Lester Zick wrote: > On 17 Jul 2006 14:15:19 -0700, "Karl Malbrain" <email@example.com> > wrote: > > > > >firstname.lastname@example.org wrote: > > > >> I don't find that to be the case for me; at least for the usual > >> meanings of the terms "believe" and "truth" /in this context/. > > > >truth: > > 1. The quality or being true; as: > > (a) Conformity to fact or reality; exact accordance with > > that which is, or has been; or shall be. > > (b) Conformity to rule; exactness; close correspondence > > with an example, mood, object of imitation, or the > > like. > > > >If a mathematical result conforms to the axioms you agree to opoerate > >within, you get mathematical truth. > > Not exactly. All you've got at that point is axiomatic truth, self > consistency between axiomatic assumptions and extraplated theorems.

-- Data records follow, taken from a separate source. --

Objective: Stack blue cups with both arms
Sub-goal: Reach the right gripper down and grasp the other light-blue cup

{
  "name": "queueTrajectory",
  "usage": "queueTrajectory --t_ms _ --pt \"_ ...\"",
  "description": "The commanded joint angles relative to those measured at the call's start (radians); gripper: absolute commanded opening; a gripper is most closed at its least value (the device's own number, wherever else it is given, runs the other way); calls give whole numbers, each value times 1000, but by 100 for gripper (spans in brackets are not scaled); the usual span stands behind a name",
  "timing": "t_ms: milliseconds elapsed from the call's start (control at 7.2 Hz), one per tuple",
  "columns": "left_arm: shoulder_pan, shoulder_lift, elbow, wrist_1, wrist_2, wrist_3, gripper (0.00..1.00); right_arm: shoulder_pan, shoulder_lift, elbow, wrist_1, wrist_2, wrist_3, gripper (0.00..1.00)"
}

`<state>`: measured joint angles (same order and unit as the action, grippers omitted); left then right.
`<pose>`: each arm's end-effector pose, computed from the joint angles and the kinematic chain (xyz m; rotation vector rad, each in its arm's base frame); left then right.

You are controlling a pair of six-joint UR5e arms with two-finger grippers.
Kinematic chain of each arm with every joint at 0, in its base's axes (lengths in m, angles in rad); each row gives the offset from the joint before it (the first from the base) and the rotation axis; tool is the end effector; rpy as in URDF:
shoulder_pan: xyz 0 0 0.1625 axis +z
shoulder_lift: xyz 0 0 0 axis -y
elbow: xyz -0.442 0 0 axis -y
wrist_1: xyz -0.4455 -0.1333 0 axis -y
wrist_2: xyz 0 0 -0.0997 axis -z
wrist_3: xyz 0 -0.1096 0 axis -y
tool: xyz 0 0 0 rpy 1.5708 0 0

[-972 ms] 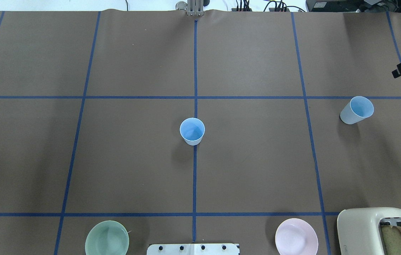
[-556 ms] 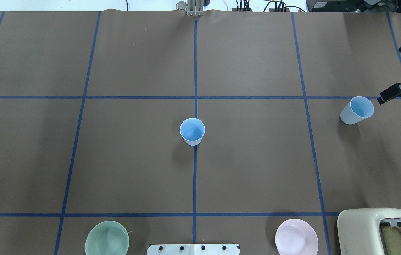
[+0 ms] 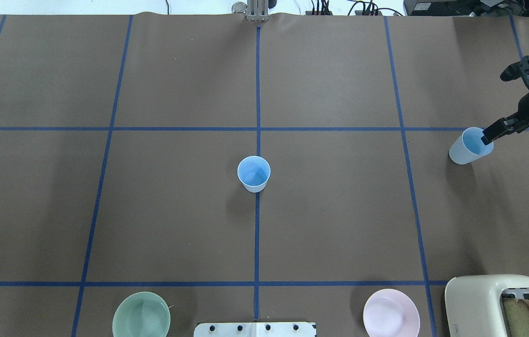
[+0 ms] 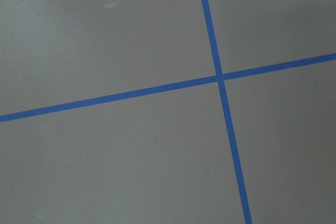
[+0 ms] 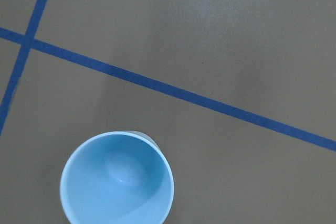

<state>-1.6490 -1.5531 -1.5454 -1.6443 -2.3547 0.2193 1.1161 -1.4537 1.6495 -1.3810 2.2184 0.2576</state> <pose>-0.0979 -0.5333 0.6982 0.1448 0.7716 0.1457 -0.2093 -0.5810 0.5583 0.1261 -0.7317 -0.3128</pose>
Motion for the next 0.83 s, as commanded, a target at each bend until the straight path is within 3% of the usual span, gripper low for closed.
queueTrajectory --t_ms 0,139,278,556,694 --pt "0 2 -1 -2 0 0 100 -1 22 -37 0 -2 0 94" --pt "1 2 -1 -2 0 0 100 -7 24 -43 5 -2 0 88" --pt "1 2 -1 -2 0 0 100 -15 24 -60 35 0 2 65" --pt "1 2 -2 -2 0 0 100 -25 24 -77 51 1 0 8" --pt "1 2 -2 -2 0 0 100 -28 26 -67 51 4 0 0"
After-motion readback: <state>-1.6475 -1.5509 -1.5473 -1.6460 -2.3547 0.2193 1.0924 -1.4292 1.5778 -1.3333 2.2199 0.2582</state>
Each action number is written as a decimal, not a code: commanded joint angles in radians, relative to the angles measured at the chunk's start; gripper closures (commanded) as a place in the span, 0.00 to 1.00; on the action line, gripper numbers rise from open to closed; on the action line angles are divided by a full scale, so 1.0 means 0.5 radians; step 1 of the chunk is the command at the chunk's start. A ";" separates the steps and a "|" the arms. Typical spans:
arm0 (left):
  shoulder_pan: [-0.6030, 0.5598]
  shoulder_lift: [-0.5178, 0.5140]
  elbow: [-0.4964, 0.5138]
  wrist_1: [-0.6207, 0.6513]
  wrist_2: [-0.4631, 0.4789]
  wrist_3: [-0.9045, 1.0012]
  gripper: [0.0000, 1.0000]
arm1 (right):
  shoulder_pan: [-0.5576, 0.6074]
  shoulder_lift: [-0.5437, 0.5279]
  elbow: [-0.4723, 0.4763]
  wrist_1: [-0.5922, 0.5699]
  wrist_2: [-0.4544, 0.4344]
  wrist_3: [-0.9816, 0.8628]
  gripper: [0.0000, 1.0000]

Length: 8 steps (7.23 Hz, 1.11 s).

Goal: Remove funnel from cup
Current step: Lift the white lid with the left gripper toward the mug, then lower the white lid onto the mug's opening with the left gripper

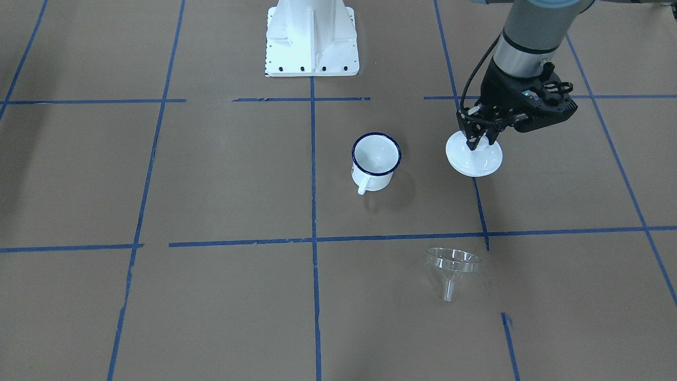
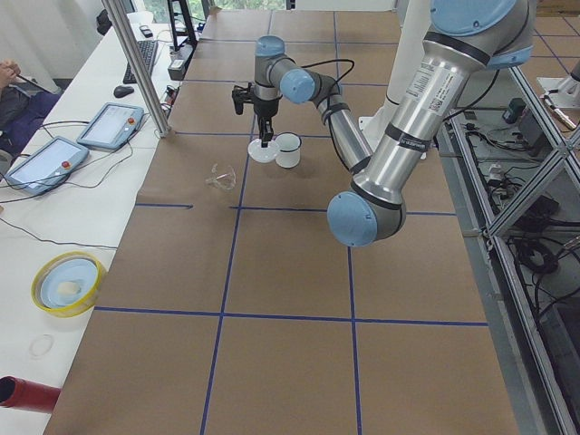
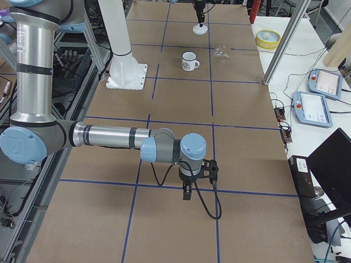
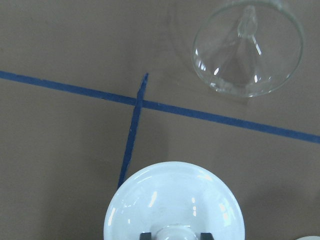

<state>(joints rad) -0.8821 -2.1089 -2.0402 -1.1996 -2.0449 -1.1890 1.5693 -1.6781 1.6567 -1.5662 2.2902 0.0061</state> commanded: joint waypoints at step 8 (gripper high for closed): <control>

And an expansion of the truth of the system.
> >> On the other hand, I do believe in the truth of the statement "if we > >> assume Euclidean geometry with the parallel postulate, then all > >> triangles have angles summing to 180 degrees"; but that is a belief in > >> the truth of the fact that it logically follows from the given axioms - > >> not a belief in the truth of the axioms themselves. > > > >Exactly. The axioms are not things in themselves. > > Sez who? Axioms are as much things in themselves as any other > assumptions.
As part of their system they go beyond that and become things-for-themselves.